A few days after the corned beef date with Ben, time she’d mostly spent contemplating whether to call him, her father came to visit. He came onstage at her Anaheim show.
“What a crowd!” he said, exuberant, as they arrived home around one in the morning. “Reminded me so much of my Sweet Camellia Wine tour, when you were but a babe.”
Emma moved Dave’s scattered shoes and jacket into the closet. Dave required managing. Emma would try.
“Hungry, Emma-bear?”
Dave asked her now, rummaging through her fridge. “I know you enjoy a grilled cheese at night, but dairy is terrible for the voice. Are you exercising yours?”
“Trying,” she said.
She sliced some cheese and layered it on a loaf of macrobiotic bread he had presented her at the airport, while he looked on.
“I eat cashew cheese now,” he said. “Cashews are one of Mother Nature’s most inventive foods.”
His bread crumbled but did the trick. After the toaster dinged, Emma sat down and demolished the sandwich, then rummaged for beer.

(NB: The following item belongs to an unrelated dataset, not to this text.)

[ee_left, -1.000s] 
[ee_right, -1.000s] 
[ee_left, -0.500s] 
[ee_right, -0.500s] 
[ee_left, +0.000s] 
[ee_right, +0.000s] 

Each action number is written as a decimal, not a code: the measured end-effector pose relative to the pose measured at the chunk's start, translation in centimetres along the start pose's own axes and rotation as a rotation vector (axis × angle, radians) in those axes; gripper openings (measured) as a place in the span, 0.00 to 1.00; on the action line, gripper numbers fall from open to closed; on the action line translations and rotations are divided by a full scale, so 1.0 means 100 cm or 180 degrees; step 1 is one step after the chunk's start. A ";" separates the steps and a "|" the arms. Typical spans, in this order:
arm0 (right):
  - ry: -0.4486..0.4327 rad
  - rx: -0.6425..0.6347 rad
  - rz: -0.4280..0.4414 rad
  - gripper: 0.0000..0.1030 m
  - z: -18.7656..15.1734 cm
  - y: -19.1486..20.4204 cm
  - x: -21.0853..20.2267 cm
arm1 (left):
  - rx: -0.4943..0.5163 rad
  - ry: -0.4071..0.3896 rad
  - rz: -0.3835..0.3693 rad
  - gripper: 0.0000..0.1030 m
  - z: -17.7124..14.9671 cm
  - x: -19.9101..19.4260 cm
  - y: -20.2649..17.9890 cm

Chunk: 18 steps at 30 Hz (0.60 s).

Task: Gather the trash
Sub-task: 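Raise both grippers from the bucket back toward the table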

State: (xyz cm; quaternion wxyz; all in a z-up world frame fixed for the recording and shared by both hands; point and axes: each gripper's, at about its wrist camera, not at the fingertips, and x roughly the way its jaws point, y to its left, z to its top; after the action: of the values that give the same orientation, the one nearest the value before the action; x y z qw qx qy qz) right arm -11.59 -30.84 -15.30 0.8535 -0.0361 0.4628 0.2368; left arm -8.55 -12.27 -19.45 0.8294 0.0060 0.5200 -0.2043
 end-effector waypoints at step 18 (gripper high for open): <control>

“Dad, you seem too skinny,” she said.
“I’m healthy,” he insisted. “I can’t outrun genetics—my dad was a sickly guy—but I’m trying.”
She regarded her father again, in his green sweat suit. Her own circle-ringed eyes were worse than his, but he did seem wan. She shifted the conversation to her writer’s block.
“Don’t be like Mom,” he advised. “Waiting for the muse to come down like lightning. Don’t you know Calvin and Hobbes? Inspiration—you have to go out and chase it down, with a club?”
“That’s Jack London, Pops,” Emma said with a smile. “Calvin said it is not like a faucet—you can’t turn it on. You have to be in the right mood. Calvin’s more like Mom.”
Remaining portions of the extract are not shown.